*What to produce:* Give back exactly the lines of the material below, starting with the line with "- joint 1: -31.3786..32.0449" and going on through the line with "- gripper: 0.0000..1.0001".

*Exercise data:*
========================

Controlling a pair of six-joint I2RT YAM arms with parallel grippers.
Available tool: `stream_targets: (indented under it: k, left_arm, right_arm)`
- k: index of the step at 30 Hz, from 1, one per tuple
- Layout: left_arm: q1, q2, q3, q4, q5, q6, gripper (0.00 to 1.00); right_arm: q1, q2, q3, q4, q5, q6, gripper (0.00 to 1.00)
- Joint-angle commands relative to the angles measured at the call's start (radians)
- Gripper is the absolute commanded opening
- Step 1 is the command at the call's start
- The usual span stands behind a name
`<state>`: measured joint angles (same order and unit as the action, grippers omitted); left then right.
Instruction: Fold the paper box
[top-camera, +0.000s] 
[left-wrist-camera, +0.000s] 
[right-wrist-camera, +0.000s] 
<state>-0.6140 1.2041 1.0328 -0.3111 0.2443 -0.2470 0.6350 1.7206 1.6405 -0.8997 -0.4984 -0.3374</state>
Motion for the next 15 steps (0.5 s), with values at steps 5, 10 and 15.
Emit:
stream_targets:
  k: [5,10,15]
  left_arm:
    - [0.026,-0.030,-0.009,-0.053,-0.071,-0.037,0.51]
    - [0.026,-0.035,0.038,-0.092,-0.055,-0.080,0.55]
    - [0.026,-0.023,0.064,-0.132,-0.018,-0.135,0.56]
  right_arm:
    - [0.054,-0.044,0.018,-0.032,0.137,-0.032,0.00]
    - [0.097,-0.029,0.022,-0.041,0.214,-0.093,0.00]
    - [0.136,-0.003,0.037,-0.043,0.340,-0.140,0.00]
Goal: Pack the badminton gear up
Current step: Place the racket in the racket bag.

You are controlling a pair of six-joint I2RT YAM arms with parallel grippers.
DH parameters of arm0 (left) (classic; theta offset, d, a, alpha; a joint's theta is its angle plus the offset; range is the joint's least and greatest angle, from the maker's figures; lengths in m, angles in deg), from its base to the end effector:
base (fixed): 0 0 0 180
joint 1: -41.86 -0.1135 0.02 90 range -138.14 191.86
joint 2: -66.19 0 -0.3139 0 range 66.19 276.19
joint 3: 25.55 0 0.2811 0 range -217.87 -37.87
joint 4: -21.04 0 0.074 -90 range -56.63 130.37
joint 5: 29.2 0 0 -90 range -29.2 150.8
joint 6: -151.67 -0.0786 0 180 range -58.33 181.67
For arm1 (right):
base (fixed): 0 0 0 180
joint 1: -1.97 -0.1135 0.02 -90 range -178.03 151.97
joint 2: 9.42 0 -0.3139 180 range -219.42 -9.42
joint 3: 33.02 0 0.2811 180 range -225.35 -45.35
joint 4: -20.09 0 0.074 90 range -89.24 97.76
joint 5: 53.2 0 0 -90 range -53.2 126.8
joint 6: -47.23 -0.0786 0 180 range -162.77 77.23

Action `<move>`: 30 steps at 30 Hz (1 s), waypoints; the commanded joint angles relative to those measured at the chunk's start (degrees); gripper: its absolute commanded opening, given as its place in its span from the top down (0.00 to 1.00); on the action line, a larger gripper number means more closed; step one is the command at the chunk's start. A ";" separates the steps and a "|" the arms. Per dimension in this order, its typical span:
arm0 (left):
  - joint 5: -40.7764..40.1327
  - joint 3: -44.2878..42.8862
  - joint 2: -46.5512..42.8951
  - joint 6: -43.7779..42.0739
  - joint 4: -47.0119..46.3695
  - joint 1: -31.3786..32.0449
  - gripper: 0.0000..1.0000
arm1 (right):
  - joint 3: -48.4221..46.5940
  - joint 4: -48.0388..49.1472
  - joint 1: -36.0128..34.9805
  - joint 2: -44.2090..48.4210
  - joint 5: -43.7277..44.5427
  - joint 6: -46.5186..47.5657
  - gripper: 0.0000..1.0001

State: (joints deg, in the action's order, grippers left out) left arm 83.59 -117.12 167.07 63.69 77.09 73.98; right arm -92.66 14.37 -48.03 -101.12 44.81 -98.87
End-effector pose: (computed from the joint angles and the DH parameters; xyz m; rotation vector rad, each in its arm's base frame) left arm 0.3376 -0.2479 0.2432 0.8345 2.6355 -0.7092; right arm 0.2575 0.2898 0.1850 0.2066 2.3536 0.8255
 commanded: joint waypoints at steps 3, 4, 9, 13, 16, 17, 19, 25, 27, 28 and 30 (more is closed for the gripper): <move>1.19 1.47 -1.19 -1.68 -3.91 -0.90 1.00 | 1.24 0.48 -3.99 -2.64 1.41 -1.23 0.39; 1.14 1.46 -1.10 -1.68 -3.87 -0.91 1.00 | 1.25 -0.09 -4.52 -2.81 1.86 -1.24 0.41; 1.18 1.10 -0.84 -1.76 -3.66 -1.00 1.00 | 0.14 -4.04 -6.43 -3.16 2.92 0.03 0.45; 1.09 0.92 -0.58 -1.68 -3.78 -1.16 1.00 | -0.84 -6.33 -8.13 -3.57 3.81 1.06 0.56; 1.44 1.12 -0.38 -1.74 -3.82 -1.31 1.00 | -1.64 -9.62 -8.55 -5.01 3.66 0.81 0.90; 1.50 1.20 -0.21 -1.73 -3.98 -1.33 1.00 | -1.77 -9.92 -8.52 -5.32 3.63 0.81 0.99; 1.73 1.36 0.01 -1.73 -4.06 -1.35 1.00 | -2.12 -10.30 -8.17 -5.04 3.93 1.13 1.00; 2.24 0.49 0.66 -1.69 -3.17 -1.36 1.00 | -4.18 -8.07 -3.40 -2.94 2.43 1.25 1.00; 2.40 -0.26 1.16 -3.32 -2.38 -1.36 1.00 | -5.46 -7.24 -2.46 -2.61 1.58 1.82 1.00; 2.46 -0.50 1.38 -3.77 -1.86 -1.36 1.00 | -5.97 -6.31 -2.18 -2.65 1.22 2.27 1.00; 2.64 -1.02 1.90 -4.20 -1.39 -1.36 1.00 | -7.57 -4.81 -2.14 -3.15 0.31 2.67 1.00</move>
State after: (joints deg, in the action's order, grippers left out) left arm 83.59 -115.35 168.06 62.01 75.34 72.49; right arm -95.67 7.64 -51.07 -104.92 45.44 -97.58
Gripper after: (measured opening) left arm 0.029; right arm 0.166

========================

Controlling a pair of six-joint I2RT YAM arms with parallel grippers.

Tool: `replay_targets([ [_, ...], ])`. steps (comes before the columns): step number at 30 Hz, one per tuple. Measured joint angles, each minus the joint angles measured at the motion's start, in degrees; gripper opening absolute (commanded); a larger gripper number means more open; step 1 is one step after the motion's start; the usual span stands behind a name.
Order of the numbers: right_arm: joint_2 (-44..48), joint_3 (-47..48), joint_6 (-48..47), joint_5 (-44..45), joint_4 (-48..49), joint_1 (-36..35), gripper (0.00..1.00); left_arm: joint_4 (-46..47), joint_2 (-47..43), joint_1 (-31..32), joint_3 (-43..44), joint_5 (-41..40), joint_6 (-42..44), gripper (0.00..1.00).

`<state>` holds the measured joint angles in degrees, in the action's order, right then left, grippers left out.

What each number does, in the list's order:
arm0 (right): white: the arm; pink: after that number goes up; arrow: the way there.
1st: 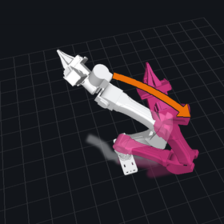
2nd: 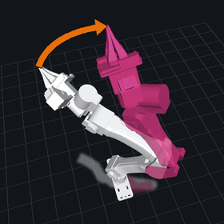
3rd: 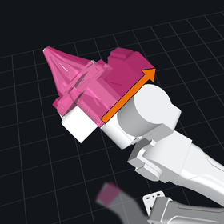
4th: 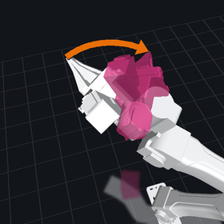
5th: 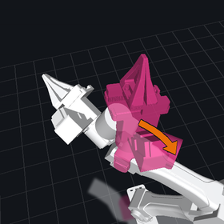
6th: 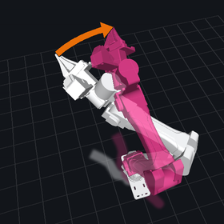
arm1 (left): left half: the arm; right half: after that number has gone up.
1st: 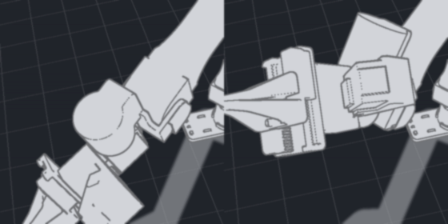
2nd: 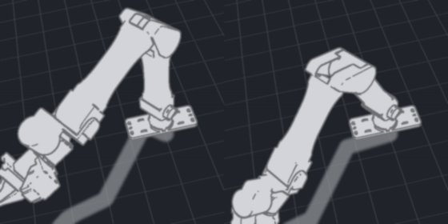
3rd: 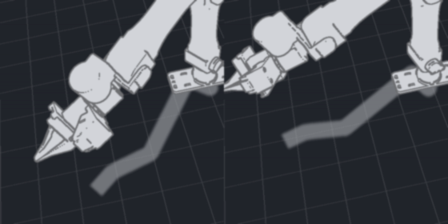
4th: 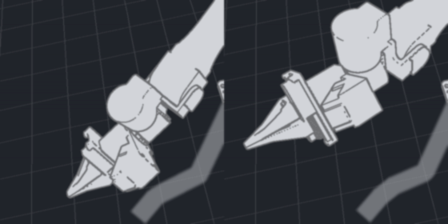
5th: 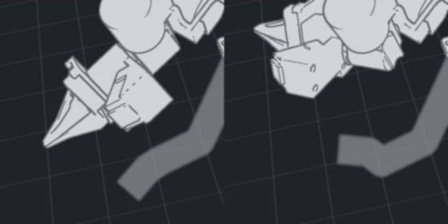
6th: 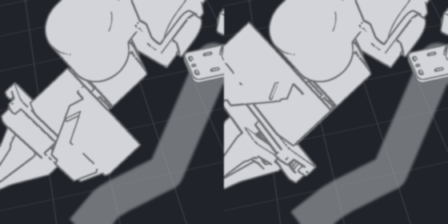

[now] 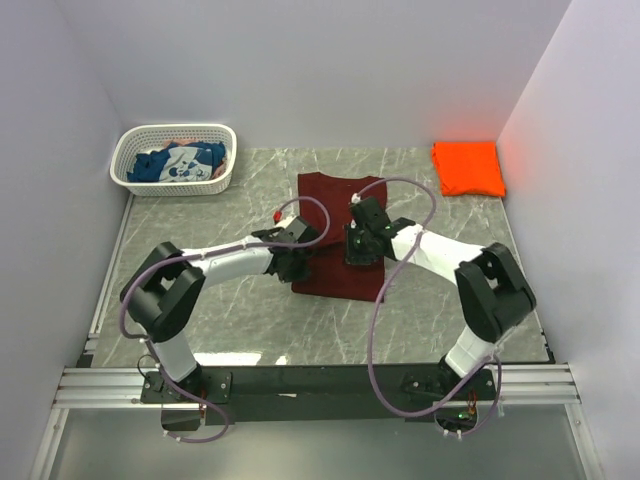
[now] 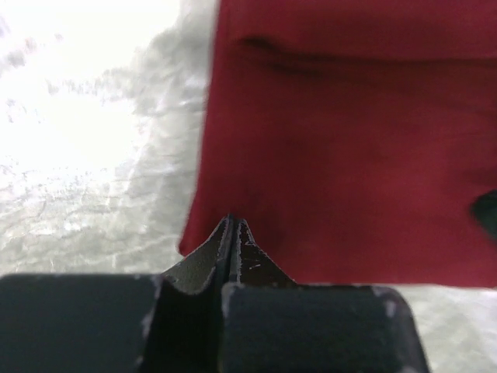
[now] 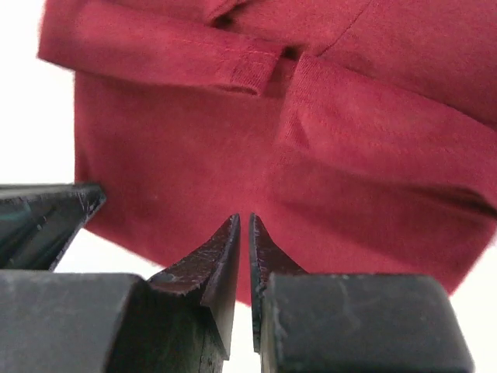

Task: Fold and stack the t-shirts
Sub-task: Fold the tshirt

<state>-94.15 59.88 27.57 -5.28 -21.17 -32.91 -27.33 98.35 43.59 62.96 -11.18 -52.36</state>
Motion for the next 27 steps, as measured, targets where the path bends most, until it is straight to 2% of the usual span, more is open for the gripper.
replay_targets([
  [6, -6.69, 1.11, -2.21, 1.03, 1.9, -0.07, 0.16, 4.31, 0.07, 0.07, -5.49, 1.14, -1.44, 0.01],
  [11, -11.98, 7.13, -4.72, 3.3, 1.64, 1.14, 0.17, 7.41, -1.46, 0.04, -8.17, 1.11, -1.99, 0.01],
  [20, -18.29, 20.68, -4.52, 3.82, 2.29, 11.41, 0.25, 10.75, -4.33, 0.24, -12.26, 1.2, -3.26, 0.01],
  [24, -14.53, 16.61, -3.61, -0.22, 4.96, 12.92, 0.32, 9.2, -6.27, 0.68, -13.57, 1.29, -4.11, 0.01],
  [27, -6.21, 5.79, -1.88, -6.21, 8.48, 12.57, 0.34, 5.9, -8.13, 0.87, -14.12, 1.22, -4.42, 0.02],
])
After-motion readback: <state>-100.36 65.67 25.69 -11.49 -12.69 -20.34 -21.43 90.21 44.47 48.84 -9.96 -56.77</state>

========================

*Task result:*
  - joint 1: -31.3786..32.0449
  - gripper: 0.0000..1.0000
arm1 (right):
  - joint 3: -48.4221..46.5940
  - joint 4: -48.0388..49.1472
  - joint 1: -36.0128..34.9805
  - joint 2: -44.2090..48.4210
  - joint 5: -43.7277..44.5427
  - joint 6: -46.5186..47.5657
  - gripper: 0.0000..1.0001

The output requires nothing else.